+++ Records supplied +++

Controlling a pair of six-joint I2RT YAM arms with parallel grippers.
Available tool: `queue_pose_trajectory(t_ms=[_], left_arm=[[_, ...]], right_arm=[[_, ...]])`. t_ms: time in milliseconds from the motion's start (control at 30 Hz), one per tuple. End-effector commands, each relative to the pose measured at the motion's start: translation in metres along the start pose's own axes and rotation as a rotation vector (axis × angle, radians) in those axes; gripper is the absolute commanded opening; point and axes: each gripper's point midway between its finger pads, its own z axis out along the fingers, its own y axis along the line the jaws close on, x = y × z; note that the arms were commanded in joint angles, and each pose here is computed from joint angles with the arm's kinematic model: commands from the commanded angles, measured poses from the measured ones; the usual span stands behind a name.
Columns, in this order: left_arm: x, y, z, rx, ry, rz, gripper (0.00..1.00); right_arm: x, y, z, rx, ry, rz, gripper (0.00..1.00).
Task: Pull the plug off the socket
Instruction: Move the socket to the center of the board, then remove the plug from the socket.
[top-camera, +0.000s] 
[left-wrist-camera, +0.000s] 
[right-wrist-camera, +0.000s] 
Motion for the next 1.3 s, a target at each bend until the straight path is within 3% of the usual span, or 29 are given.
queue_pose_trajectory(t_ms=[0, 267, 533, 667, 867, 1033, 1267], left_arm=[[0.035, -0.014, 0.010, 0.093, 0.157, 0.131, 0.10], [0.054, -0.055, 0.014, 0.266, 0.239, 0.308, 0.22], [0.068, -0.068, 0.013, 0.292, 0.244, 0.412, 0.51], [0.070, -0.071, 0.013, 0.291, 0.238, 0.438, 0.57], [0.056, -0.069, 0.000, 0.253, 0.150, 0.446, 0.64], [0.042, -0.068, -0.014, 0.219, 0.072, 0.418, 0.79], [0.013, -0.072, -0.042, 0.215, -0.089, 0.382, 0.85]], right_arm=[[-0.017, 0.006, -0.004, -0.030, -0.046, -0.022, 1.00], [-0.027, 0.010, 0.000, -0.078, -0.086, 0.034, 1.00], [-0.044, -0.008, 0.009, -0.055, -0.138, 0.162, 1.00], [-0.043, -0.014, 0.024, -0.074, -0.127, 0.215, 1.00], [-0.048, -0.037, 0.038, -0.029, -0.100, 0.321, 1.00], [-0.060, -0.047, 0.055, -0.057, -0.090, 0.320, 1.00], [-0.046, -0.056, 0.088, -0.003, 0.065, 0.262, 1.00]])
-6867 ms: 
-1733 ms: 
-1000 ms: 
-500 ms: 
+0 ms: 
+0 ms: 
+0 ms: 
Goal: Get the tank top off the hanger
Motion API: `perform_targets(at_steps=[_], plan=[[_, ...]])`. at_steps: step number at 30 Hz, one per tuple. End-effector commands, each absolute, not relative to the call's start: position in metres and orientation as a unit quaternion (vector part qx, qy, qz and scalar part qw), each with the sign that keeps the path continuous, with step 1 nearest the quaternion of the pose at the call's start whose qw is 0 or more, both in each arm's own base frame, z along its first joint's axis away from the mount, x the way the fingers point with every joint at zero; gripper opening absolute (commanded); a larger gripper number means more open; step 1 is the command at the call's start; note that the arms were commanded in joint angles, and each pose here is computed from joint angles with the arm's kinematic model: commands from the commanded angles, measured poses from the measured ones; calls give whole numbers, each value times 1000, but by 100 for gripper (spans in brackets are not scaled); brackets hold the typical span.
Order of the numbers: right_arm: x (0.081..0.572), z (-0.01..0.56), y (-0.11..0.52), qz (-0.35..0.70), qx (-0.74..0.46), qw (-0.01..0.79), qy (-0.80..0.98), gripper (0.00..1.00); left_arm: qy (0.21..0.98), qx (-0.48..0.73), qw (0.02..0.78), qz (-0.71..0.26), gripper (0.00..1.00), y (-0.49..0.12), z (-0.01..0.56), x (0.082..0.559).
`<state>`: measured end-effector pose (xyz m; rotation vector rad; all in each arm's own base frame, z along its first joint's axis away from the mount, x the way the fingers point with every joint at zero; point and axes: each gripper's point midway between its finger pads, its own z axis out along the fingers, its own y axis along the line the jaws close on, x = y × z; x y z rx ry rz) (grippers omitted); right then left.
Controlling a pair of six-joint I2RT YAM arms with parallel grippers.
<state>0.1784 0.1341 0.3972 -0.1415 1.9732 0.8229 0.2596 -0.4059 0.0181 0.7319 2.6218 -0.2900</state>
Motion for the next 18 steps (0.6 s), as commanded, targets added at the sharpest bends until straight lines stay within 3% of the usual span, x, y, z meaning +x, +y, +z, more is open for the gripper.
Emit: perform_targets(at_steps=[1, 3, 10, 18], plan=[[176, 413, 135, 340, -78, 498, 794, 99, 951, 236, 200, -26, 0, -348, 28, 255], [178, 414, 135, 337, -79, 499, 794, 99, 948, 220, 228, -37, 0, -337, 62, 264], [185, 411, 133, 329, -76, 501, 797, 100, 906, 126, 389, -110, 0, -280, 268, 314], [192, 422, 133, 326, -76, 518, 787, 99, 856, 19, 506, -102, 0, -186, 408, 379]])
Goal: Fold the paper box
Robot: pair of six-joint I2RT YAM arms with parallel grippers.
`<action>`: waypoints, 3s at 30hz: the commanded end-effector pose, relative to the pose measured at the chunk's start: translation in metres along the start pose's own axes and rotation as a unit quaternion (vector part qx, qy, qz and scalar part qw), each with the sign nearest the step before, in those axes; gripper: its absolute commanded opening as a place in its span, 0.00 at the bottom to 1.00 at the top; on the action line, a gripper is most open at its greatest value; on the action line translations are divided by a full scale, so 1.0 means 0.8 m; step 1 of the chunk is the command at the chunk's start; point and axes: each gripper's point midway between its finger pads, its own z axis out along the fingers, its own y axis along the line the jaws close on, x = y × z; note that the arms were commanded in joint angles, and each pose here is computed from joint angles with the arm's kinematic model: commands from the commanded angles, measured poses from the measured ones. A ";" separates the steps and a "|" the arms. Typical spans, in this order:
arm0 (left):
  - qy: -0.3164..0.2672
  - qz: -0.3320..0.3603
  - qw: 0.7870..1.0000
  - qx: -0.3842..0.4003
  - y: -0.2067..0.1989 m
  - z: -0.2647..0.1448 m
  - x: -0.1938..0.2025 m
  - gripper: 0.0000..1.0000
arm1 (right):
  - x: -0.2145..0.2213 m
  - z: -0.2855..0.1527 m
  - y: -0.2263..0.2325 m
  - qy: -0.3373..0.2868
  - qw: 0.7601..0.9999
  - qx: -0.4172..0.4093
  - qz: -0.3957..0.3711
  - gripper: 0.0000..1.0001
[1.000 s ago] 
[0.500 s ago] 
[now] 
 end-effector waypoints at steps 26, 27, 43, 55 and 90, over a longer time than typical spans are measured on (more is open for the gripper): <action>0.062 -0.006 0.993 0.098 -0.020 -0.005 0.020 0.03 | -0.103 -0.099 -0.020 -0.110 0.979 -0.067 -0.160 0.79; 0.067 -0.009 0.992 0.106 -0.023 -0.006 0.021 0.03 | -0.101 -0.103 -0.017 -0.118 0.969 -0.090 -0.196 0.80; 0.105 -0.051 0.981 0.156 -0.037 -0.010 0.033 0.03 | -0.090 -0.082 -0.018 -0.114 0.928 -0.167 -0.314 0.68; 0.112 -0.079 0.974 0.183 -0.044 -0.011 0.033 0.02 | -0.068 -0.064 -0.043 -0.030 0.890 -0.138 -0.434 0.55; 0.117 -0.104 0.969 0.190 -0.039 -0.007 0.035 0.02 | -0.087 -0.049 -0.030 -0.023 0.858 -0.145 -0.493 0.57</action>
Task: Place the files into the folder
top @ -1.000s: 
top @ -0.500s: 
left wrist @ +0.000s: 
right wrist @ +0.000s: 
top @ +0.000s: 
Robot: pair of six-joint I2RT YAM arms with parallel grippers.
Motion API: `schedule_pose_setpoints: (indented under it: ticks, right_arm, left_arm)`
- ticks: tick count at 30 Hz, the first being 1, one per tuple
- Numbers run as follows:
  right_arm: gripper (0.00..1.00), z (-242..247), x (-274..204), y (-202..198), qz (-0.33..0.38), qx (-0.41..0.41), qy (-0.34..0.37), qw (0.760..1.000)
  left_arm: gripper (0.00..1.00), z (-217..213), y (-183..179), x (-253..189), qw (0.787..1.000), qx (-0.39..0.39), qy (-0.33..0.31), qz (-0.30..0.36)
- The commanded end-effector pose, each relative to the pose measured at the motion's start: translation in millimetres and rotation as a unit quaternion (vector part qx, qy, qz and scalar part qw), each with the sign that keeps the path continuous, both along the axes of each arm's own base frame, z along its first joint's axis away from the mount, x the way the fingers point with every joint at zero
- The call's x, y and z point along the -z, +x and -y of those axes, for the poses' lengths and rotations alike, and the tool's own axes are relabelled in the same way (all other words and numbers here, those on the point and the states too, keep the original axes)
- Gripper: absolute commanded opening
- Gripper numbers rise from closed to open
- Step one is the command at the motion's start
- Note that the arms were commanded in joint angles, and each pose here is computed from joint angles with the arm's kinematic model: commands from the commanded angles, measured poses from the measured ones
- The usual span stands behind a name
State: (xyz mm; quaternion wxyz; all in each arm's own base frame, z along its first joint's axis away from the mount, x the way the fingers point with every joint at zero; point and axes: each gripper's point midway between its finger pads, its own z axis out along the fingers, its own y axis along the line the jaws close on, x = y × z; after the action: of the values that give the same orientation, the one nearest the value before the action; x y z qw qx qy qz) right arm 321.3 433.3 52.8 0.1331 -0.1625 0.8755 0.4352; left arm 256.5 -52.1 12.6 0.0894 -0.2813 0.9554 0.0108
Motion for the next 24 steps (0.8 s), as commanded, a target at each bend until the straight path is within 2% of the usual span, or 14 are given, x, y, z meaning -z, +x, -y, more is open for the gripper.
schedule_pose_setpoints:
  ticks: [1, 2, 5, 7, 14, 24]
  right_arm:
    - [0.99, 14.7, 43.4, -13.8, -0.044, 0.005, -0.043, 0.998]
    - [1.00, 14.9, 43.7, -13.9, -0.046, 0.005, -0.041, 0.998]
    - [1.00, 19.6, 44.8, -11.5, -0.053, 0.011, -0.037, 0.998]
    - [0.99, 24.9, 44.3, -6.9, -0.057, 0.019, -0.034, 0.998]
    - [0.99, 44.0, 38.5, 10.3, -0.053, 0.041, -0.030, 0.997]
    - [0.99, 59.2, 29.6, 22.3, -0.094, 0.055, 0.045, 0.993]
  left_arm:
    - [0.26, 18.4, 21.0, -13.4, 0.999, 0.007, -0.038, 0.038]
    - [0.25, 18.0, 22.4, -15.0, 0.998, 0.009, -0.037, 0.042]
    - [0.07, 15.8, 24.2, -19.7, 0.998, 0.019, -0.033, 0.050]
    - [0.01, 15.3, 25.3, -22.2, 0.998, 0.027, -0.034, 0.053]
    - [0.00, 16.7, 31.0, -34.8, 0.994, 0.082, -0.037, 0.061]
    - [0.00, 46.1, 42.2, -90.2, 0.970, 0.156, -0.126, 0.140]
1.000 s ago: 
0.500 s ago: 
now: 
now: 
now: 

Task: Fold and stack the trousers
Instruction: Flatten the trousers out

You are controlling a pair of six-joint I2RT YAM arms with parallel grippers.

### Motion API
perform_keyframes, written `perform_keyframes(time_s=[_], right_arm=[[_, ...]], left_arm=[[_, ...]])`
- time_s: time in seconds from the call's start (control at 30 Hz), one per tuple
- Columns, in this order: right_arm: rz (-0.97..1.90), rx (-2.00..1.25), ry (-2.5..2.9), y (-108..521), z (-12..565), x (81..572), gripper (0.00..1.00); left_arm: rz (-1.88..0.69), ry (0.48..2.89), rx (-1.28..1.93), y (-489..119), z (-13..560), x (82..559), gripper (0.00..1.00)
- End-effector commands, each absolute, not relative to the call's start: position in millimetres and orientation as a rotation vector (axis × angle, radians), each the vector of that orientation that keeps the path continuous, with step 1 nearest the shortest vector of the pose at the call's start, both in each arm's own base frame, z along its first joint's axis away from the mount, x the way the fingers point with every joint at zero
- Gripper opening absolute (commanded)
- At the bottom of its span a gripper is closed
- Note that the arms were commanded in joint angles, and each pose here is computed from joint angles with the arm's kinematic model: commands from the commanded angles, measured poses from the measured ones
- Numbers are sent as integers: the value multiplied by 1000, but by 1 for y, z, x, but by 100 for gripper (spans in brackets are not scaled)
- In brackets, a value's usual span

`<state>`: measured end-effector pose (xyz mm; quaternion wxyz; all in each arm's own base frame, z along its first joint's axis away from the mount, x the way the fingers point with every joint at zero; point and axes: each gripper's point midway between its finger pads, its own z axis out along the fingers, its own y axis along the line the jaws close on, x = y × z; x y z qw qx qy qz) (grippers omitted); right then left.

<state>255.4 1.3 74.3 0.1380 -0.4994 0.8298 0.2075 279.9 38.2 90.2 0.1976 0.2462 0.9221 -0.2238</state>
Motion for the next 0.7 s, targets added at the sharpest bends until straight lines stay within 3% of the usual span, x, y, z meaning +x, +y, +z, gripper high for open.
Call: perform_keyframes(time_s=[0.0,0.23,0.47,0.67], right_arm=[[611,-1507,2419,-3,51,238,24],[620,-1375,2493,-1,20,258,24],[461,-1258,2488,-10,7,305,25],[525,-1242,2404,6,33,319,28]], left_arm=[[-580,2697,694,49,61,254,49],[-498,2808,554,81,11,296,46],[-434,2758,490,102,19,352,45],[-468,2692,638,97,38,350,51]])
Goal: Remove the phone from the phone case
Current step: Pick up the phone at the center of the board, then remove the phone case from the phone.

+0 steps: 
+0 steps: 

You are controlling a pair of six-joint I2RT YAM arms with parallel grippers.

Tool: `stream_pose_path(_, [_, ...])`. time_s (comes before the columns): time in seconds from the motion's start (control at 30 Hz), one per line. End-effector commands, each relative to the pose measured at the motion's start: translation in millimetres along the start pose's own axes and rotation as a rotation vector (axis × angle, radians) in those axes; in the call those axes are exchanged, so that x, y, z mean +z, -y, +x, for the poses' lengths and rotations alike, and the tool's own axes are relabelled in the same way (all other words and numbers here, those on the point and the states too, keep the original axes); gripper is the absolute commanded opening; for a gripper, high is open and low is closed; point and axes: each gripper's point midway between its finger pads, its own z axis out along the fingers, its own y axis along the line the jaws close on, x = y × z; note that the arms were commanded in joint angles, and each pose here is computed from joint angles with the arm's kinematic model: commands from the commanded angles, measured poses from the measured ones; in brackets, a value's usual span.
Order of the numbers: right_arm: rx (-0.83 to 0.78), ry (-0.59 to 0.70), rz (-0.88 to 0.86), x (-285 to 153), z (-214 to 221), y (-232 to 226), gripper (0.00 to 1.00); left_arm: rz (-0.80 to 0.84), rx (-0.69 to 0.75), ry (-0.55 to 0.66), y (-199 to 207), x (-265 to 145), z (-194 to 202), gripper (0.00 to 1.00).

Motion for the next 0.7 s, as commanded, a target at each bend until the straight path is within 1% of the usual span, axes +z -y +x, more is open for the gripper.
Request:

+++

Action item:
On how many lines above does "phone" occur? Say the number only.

Written answer:
2